TAKING THE REINS
TO MEET OR BEAT LAST YEAR’S HOLIDAY HEIGHTS, MERCHANTS WILL BE GUIDING THE SLEIGH THEMSELVES.
Byline: David Moin / With contributions by Janet Ozzard
NEW YORK — Turn back the hands of time? If only retailers could.
Last year, millennium-related products and categories were a sure thing and drove holiday sales. This year, retailers are on less firm footing, going with gut feelings that such categories as leathers, gold-colored accessories, handbags, eveningwear, formalwear, gift areas like tabletop, and sweaters will be strong.
But with offerings from apparel vendors generally regarded as disappointing, retailers are pressured to be as creative as they’ve ever been in digging up hot items. Based on interviews with top executives across retail sectors, the fourth quarter is expected to be bigger than ever for promoting private label.
They’re also hoping that some leftover festiveness will carry holiday ’99’s winning categories forward. Some retailers, including Federated Department Stores, are even counting on dresses, a long-depressed category, but one that a few feel could bounce back. Bloomingdale’s even has a new handle on a classification its merchants think will be popular: “party pants” to go out in, culled from a variety of designers. Express, one of the nation’s hottest chains currently, is banking on more fitted, sexy goods, versus last year’s trend toward “sweet glamour,” e.g., taffeta ballgown skirts.
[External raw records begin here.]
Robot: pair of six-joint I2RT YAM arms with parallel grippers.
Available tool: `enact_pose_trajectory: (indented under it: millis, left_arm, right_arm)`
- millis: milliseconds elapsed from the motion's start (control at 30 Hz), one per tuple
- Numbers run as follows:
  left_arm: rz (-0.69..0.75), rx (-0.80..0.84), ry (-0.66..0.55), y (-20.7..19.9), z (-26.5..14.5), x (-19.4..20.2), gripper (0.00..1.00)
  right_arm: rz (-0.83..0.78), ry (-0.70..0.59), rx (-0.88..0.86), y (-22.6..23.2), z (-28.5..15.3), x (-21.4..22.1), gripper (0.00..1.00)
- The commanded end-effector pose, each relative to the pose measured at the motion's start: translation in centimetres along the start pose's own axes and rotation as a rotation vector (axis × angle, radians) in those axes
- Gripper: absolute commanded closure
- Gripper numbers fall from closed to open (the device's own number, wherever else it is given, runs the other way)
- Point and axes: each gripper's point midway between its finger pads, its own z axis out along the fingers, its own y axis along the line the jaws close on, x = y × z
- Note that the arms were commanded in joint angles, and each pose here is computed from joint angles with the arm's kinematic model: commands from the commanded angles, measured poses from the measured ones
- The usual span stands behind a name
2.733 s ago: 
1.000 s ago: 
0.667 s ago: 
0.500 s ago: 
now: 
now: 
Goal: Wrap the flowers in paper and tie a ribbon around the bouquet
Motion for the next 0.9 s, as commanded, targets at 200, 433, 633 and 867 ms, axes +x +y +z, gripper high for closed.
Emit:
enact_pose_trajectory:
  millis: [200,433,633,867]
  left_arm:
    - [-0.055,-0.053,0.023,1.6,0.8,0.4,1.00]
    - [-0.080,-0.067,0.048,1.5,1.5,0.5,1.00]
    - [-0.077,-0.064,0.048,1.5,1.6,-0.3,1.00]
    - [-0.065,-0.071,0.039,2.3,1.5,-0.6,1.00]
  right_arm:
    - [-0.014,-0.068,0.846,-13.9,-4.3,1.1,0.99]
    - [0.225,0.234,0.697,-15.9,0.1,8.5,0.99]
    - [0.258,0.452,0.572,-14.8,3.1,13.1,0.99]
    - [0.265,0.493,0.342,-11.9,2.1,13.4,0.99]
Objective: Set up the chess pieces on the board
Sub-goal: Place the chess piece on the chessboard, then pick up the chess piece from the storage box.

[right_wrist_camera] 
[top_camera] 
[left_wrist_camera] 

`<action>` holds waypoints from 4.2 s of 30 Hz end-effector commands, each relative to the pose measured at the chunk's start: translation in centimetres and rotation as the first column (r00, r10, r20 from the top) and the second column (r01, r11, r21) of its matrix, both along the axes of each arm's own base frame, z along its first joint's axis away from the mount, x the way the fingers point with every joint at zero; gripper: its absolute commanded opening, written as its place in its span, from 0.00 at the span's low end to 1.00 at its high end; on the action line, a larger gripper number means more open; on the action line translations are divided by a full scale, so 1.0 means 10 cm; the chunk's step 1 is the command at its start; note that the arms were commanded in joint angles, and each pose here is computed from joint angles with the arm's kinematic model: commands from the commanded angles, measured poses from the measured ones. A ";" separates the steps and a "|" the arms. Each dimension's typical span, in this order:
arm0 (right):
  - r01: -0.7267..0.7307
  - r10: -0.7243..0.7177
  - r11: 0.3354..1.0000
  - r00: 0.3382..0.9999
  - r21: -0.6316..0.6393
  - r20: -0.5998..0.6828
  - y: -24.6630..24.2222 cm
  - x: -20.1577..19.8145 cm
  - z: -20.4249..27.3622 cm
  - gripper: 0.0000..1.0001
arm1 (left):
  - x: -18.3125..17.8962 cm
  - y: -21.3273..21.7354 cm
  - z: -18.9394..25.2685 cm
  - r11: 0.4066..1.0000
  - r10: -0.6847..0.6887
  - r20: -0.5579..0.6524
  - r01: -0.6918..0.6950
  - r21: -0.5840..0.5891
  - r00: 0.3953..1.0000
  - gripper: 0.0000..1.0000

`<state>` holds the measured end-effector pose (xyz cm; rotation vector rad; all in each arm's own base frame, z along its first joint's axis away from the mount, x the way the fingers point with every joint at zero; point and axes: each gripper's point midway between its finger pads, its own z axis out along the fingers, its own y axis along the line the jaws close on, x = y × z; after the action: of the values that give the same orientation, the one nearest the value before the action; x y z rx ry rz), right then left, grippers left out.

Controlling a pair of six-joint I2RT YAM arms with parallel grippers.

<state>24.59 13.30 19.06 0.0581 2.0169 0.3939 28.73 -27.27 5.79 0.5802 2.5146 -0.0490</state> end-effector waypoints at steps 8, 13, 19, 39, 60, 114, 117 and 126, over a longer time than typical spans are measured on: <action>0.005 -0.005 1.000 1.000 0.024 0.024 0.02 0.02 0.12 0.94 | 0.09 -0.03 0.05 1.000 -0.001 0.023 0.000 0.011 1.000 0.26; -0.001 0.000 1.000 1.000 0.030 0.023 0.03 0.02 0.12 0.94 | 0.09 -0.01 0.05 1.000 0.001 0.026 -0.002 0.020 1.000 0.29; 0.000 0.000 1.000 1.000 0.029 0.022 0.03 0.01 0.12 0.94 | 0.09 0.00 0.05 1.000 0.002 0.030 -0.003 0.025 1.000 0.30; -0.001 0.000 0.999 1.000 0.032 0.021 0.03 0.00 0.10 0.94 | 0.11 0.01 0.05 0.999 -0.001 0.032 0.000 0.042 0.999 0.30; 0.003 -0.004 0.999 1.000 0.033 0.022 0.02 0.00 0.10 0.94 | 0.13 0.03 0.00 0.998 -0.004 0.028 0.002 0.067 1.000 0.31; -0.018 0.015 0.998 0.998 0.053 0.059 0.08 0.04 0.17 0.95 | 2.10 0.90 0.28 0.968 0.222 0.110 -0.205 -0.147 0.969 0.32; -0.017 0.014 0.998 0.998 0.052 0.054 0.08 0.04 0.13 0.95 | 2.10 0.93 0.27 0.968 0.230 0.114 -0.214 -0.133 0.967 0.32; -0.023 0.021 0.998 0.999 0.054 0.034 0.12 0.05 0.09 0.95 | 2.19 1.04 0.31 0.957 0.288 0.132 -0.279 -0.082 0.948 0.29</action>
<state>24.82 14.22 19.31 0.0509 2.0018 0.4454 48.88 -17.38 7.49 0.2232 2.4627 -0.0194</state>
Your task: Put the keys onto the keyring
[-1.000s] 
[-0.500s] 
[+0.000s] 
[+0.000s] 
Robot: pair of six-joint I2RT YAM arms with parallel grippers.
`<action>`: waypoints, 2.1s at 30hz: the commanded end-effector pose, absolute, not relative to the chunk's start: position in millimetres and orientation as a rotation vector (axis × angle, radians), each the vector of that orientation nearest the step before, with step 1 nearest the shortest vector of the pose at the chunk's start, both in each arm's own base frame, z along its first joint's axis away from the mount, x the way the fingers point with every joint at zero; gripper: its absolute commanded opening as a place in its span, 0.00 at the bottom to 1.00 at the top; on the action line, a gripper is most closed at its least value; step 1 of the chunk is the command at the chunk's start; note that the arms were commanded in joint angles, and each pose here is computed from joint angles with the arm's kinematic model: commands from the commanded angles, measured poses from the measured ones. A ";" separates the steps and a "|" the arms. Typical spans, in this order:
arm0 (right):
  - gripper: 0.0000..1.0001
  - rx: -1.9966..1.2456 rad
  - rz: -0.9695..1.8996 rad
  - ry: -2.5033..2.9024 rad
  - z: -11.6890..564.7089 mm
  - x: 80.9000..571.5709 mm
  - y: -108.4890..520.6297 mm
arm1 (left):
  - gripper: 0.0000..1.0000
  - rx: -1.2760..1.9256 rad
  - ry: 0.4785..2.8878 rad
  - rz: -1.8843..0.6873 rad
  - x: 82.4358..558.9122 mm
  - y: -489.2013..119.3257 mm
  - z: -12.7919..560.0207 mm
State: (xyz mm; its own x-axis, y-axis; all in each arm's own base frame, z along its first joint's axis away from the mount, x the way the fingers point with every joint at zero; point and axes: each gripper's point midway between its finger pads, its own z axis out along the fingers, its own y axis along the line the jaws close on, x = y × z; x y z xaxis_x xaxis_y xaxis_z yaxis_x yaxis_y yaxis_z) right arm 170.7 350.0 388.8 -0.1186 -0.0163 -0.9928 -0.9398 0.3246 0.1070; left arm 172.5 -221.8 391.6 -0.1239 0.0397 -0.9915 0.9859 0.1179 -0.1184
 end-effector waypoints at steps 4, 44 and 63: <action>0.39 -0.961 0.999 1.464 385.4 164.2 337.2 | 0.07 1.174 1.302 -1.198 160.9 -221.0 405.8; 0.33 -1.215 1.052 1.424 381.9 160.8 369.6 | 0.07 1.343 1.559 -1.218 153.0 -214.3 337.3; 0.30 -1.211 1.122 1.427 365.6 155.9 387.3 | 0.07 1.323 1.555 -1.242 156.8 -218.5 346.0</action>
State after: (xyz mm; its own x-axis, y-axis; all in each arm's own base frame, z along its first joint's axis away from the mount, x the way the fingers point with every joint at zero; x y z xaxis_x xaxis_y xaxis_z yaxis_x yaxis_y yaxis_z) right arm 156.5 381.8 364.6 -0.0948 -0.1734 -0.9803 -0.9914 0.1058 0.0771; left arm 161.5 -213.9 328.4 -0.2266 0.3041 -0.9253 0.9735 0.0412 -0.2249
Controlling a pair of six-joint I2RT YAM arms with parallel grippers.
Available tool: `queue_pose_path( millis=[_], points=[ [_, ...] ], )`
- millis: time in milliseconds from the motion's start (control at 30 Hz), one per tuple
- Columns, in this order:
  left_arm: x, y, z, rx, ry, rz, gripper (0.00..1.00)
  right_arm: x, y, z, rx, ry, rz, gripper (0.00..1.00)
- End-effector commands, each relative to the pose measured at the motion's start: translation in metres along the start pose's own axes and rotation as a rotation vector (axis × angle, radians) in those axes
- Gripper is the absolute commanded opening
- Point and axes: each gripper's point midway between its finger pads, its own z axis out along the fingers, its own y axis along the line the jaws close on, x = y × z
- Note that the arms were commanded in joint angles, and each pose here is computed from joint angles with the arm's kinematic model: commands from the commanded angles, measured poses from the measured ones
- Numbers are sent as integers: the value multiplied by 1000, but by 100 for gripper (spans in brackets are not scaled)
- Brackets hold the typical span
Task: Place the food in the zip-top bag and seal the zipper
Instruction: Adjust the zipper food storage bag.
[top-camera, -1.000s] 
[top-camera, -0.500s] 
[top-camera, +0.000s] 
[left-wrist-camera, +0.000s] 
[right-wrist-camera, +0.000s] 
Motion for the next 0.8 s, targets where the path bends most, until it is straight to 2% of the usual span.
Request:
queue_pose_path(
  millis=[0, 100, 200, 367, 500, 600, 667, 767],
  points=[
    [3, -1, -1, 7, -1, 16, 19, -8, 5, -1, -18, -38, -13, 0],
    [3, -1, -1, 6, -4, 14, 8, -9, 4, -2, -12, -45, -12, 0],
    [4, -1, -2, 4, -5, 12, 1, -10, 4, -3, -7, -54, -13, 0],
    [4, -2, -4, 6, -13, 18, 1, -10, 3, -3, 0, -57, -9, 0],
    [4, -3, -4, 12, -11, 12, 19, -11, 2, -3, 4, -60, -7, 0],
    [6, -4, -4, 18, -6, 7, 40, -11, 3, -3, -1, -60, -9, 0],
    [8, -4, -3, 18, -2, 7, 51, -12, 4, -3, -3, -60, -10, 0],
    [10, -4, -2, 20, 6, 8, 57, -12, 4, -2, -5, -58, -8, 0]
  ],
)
Retailers should benefit by the two extra days to the holiday shopping season, with Christmas Day falling on a Monday, compared with Saturday last year. It’s hoped that the Saturday before the holiday will generate huge volume, helped by the fact that it’s a presidential election year, which usually lifts business.
Retailers also expect a repeat of last decade’s persistent trend to last-minute shopping. Frenzied price promoting is a given, and much more of it will be blasted over the Internet. The Internet is fast becoming a consumer tool for learning about apparel offerings and deals, but there’s still only a small amount of apparel transactions on the Web.
For a host of reasons, more so than in any recent holiday season, retailers are being pressed to find the right stuff to spur shopping. And last week, retailers acknowledged that the planning for the fourth quarter and Christmas 2000 has been trickier than expected. It’s been compounded by consumer spending slowing in the past two months and little fashion newness in the pipelines to perk up the pace.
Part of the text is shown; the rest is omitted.